Daily Digest (9/2)

Facebook: FBI Tip Discloses Russian Trolls Hiring Journalists for News Site; US to Collect Noncitizens’ Personal Information Using Facial Scans; Court Rulings Find Geofence Warrants Unconstitutional; Shifts in Privacy Rules Hurt Tech Firms Filing to Go Public. Click “Continue reading” below.

Facebook: FBI Tip Discloses Russian Trolls Hiring Journalists for News Site

Facebook said Tuesday that Russian internet trolls have launched a news website, hiring American journalists and others as freelancers.

The news site, Peace Data, was launched this year with a focus on the environment and political corruption, NBC News reports.

Facebook learned about the site through the FBI, which disclosed in a tip that people who were formerly associated with the Russian Internet Research Agency (RIRA) started Peace Data.

The former RIRA associates started Facebook and Twitter accounts to inflame political tensions during the 2016 presidential election, according to NBC.

“It confirms what I think we’ve all thought: Russian actors are trying to target the 2020 elections and public debate in the U.S. — and they’re trying to be creative about it,” Nathaniel Gleicher, Facebook’s head of cybersecurity, told the network.

Twitter said Tuesday that it also had suspended five accounts connected to Peace Data.

Source (all links external):

US to Collect Noncitizens’ Personal Information Using Facial Scans

The Trump administration said Tuesday that it would begin collecting more personal information from noncitizens as part of its immigration enforcement.

The Department of Homeland Security (DHS) said that U.S. Citizenship and Immigration Services (CIS) would use iris and facial scans, voice prints and other DNA for immigrants who seek to live or work in the country, The Associated Press reports.

DHS provided no further details, but BuzzFeed News obtained a draft report said that personal data would be required from anyone applying for immigration benefits, according to AP.

DHS said in a statement that new policy applicants might need to submit DNA when the agency had insufficient “documentary evidence.”

“This is a remarkable expansion of surveillance, especially the idea that immigrants could be called in at any point to give these biometrics,” Sarah Pierce of the Migration Policy Institute told AP.


Court Rulings Find Geofence Warrants Unconstitutional

In three opinions, two federal judges have ruled that a geofence warrant violated the Fourth Amendment.

The Electronic Frontier Foundation (EFF) filed a brief this summer in a case with the San Francisco Superior Court arguing that a new warrant violated the Fourth Amendment, breaching individual privacy.

In addition, two rulings from the federal district court in Chicago recently were unsealed, providing a detailed analysis that aligns with constitutional arguments made against geofence warrants, EFF reports.
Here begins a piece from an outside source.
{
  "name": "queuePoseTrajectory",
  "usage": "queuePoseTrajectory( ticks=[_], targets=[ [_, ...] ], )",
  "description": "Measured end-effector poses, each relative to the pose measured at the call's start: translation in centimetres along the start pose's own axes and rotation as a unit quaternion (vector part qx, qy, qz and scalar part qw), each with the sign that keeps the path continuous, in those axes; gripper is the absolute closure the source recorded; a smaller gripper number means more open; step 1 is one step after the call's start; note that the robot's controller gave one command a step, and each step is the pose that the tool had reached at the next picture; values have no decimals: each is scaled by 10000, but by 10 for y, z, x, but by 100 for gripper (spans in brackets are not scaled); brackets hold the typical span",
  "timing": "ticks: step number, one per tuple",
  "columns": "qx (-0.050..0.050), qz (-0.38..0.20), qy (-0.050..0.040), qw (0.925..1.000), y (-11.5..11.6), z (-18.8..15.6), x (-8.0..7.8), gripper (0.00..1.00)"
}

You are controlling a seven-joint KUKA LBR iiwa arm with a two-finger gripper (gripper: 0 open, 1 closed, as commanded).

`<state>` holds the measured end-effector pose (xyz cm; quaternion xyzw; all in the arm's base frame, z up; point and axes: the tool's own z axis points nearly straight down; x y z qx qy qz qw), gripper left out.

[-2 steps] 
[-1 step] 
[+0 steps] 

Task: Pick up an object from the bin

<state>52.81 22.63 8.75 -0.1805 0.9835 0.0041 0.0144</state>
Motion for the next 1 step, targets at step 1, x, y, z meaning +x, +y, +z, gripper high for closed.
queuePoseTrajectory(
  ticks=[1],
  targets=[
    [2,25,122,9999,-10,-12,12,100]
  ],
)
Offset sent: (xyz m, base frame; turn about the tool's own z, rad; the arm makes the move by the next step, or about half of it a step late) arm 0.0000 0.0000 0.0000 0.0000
The court decisions were returned on Monday, according to EFF.

Geofence warrants are an investigative tool used by law enforcement to help identify criminal suspects. Unlike ordinary warrants for electronic records, geofence picks up location data from every device in a geographic area during the time of the incident, the foundation reports.
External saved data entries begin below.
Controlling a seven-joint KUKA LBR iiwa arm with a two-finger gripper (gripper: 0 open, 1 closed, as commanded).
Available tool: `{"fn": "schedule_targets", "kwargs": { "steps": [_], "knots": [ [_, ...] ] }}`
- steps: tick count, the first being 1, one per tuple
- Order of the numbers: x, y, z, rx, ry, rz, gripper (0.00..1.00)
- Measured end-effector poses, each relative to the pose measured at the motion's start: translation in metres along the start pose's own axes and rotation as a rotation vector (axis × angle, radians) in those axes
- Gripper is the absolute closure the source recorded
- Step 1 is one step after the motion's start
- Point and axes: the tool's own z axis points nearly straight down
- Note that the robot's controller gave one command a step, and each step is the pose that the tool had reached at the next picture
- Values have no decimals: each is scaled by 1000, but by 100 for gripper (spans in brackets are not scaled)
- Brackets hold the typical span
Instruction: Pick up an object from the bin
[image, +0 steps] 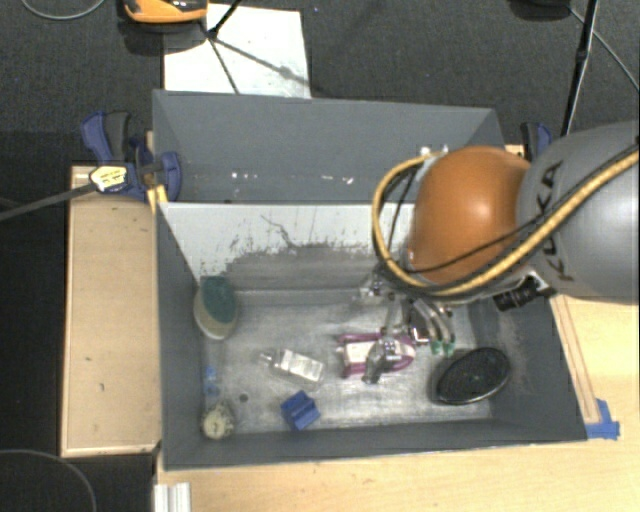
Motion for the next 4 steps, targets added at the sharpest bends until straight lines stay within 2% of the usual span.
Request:
{"fn": "schedule_targets", "kwargs": {
  "steps": [1, 2, 3, 4],
  "knots": [
    [-32, 13, 131, -2, -6, 86, 0],
    [14, 39, 127, -1, -5, -8, 0],
    [27, 88, 129, -3, -8, 192, 0],
    [29, 80, 128, -2, -1, 321, 0]
  ]
}}
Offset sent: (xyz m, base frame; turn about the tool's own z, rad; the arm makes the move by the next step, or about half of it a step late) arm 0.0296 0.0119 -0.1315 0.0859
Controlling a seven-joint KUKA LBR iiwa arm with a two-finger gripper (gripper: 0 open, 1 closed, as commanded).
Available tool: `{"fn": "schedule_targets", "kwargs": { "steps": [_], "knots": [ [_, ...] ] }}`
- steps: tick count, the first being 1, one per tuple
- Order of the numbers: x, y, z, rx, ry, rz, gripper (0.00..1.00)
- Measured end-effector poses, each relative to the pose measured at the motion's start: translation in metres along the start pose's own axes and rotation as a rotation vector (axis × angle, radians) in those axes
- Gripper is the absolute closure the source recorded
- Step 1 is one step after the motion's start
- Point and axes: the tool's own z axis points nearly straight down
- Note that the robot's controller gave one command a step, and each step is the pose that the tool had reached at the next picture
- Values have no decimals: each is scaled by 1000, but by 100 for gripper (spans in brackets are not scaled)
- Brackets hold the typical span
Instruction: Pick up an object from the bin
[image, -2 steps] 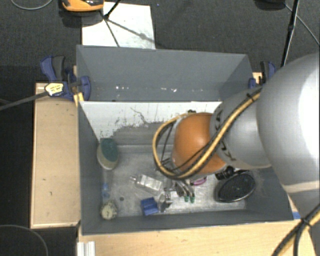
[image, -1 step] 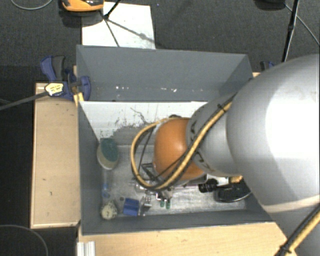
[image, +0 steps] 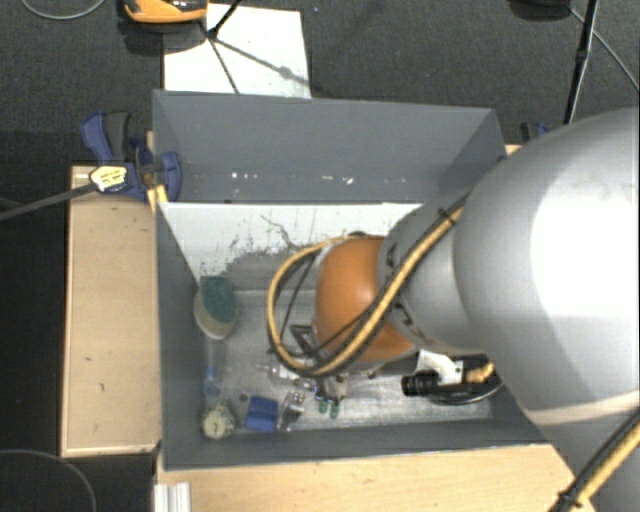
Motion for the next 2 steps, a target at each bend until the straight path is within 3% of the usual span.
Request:
{"fn": "schedule_targets", "kwargs": {
  "steps": [1, 2],
  "knots": [
    [-1, -6, 1, -2, -1, 18, 0],
    [-4, -7, 0, -4, -9, 22, 100]
  ]
}}
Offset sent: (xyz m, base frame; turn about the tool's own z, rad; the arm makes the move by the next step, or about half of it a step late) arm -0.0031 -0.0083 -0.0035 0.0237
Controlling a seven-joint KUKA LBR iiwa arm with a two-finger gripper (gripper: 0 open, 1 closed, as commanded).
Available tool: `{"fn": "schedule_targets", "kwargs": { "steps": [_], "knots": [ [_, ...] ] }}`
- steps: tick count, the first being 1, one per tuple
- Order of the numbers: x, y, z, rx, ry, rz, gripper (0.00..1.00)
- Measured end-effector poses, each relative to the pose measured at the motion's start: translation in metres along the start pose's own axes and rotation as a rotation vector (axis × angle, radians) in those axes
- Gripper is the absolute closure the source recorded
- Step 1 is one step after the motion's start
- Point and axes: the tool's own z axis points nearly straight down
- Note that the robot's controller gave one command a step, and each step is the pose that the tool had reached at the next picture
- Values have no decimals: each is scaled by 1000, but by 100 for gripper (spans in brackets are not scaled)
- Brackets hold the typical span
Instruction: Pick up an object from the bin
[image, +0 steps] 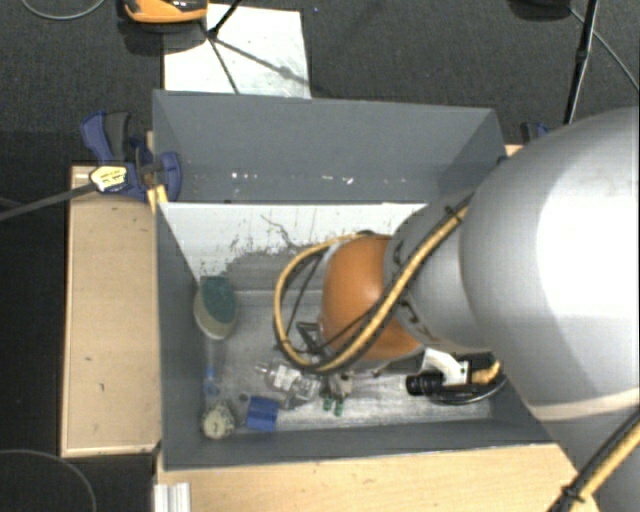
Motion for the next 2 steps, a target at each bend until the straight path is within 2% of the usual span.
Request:
{"fn": "schedule_targets", "kwargs": {
  "steps": [1, 2],
  "knots": [
    [2, -1, -123, 2, 5, 23, 100],
    [-4, -6, -177, 3, 7, -251, 100]
  ]
}}
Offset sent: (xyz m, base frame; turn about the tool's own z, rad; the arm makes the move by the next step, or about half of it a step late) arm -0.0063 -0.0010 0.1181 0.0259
Geofence warrants allow police to examine data from anyone, whether they are connected to a crime or not.


Shifts in Privacy Rules Hurt Tech Firms Filing to Go Public

The European Union’s strict General Data Protection Regulation (GDPR) could force the company to alter products and services, The Wall Street Journal reports.

“We may be unable to make such changes and modifications in a commercially reasonable manner or at all,” Palantir Technologies, a data-mining company said in a statement to federal regulators.

“Our ability to fulfill existing obligations, make enhancements, or develop new platforms and features could be limited,” the company said.

Tech companies like Facebook and Roku acknowledged that these changing privacy laws posed risks to their businesses as they planned to go public.

Digital-privacy experts said this terrain had undergone a seismic shift in recent years with the California Consumer Privacy Act and other laws, according to the Journal.

“We’re at a point where there’s more uncertainty and risk than ever before,” Brian Hengesbaugh, chairman at the Baker McKenzie law firm, told the newspaper. “This won’t get any better in the next three-to-five years.”